● Task brief
Below are lines of data; restate word for word those running from the line containing "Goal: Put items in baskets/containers" to the line containing "Count this document's", inclusive, and no others.

----- Input -----

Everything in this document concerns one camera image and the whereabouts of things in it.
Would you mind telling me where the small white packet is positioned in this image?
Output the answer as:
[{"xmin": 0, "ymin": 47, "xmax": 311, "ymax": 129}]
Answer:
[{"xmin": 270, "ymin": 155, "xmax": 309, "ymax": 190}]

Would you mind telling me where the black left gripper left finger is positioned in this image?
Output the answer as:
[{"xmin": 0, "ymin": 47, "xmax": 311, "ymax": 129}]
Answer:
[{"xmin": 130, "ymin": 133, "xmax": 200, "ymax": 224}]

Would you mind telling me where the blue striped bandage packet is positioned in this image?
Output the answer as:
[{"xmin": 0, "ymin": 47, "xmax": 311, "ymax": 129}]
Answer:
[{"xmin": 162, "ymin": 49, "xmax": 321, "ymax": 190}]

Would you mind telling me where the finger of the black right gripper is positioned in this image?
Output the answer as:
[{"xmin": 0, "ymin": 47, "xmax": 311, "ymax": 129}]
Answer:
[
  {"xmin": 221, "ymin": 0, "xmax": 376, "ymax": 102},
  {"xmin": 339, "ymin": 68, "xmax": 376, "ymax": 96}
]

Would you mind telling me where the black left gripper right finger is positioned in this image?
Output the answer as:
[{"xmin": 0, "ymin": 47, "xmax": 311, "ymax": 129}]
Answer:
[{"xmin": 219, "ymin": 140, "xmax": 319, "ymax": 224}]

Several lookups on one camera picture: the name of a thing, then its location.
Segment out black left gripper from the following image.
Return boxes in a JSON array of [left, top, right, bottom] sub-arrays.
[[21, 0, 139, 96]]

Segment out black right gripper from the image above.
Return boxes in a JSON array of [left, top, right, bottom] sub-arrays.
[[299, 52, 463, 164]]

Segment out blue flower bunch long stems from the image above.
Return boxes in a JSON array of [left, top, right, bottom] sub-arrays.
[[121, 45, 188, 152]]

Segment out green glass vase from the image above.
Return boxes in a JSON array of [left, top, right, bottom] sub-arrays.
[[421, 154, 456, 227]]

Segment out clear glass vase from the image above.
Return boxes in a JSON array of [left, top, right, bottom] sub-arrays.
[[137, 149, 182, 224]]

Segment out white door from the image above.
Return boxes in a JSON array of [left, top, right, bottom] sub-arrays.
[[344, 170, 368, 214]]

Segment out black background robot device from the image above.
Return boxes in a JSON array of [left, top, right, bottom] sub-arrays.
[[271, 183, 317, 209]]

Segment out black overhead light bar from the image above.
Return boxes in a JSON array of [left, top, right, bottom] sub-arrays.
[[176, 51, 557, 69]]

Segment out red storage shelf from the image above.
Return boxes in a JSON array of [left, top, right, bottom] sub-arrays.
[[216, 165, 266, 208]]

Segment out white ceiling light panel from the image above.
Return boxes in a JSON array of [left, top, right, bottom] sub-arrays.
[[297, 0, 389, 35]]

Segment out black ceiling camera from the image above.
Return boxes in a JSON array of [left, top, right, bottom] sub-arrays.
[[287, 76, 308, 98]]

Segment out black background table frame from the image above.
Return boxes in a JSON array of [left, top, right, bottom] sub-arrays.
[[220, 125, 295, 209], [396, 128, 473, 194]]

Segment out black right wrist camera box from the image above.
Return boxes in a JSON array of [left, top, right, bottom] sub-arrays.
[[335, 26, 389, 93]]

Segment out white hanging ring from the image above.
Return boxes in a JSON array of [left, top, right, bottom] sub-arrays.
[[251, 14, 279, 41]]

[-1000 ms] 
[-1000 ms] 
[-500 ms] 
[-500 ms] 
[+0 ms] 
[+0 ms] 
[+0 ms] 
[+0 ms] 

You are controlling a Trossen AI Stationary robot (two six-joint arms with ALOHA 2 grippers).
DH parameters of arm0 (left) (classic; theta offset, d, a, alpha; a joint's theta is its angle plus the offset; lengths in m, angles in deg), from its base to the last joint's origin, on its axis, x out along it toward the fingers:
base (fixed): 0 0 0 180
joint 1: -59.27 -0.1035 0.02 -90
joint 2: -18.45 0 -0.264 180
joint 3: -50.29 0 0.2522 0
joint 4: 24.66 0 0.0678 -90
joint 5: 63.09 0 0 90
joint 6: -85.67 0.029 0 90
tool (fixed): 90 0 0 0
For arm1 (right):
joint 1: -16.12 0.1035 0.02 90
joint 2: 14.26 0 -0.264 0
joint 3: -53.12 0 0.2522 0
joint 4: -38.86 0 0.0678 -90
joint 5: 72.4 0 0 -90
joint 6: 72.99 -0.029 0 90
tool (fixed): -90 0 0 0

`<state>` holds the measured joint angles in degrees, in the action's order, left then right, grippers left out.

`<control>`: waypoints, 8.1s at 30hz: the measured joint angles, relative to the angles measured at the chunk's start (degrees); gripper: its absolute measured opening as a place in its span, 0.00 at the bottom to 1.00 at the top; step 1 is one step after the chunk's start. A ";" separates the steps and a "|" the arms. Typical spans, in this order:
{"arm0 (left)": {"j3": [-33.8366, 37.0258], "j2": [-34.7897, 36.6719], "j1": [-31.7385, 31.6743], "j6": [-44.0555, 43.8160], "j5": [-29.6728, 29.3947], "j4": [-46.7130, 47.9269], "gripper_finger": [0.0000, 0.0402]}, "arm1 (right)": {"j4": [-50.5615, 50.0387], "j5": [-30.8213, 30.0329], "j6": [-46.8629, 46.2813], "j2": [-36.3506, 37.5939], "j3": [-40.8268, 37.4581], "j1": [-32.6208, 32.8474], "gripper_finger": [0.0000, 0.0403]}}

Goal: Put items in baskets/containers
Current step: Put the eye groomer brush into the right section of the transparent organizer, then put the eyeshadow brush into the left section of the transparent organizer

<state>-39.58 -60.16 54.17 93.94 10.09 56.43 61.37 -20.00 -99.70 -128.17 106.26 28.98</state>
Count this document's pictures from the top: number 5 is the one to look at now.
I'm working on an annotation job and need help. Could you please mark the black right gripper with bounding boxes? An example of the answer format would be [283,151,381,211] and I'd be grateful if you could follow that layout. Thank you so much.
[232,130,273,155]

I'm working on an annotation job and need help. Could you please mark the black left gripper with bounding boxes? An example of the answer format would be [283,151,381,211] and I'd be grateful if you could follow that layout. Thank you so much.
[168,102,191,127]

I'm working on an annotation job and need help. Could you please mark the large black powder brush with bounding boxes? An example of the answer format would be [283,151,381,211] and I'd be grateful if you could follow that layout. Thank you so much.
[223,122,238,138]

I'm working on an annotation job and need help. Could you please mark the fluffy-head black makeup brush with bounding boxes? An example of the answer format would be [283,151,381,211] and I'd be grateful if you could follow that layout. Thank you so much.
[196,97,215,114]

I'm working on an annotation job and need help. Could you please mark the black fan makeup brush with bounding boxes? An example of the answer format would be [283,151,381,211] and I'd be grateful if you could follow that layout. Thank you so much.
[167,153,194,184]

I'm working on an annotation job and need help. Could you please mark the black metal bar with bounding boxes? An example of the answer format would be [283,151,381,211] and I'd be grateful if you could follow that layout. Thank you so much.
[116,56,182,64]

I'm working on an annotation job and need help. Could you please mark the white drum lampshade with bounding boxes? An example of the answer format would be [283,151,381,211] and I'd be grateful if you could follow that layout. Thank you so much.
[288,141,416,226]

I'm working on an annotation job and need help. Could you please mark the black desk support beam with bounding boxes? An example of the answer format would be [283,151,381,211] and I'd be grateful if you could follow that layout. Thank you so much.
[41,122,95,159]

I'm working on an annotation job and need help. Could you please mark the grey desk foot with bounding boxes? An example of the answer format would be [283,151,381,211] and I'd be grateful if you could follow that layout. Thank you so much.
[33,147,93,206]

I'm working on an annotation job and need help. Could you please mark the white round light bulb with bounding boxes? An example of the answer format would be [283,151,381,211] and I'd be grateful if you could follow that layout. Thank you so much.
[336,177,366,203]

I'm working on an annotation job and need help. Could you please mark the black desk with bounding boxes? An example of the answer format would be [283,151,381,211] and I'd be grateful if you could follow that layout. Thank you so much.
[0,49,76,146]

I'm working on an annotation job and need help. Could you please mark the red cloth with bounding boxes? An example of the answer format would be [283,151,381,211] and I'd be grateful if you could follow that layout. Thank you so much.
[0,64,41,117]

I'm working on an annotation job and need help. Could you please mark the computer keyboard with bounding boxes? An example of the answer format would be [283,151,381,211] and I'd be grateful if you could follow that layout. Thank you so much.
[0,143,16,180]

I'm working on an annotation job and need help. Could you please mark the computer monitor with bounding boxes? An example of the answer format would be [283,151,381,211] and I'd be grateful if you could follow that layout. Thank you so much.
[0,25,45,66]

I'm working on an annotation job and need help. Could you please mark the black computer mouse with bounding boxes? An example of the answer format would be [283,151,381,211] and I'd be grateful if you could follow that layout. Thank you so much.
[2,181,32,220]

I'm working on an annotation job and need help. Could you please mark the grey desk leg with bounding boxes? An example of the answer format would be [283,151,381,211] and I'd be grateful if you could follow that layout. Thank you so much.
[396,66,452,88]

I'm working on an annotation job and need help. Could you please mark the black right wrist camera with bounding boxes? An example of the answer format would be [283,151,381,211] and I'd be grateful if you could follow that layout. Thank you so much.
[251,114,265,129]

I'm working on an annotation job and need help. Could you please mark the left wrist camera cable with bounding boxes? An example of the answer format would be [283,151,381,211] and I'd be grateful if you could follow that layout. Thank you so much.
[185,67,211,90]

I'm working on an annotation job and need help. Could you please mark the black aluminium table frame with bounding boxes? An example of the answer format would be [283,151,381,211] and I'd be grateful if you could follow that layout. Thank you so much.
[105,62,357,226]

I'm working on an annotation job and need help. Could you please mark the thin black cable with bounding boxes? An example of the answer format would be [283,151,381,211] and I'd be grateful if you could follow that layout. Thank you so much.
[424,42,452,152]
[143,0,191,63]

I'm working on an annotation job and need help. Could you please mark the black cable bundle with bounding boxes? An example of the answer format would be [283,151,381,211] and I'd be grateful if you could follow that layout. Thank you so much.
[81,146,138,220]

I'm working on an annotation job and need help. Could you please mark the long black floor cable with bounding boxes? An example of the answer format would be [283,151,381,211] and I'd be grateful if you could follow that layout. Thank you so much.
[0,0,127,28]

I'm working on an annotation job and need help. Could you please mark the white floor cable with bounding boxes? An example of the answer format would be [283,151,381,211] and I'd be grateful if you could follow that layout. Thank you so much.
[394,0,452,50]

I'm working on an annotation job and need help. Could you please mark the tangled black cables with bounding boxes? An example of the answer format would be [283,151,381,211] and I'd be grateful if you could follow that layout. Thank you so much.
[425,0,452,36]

-----

● Written answer
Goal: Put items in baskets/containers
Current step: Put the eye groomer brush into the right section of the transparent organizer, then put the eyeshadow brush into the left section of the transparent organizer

<state>-39.58 -60.16 54.17 93.94 10.09 56.43 61.37 -20.00 -99.70 -128.17 106.26 28.98</state>
Count this document's pictures from the top: number 5 is the one to look at now.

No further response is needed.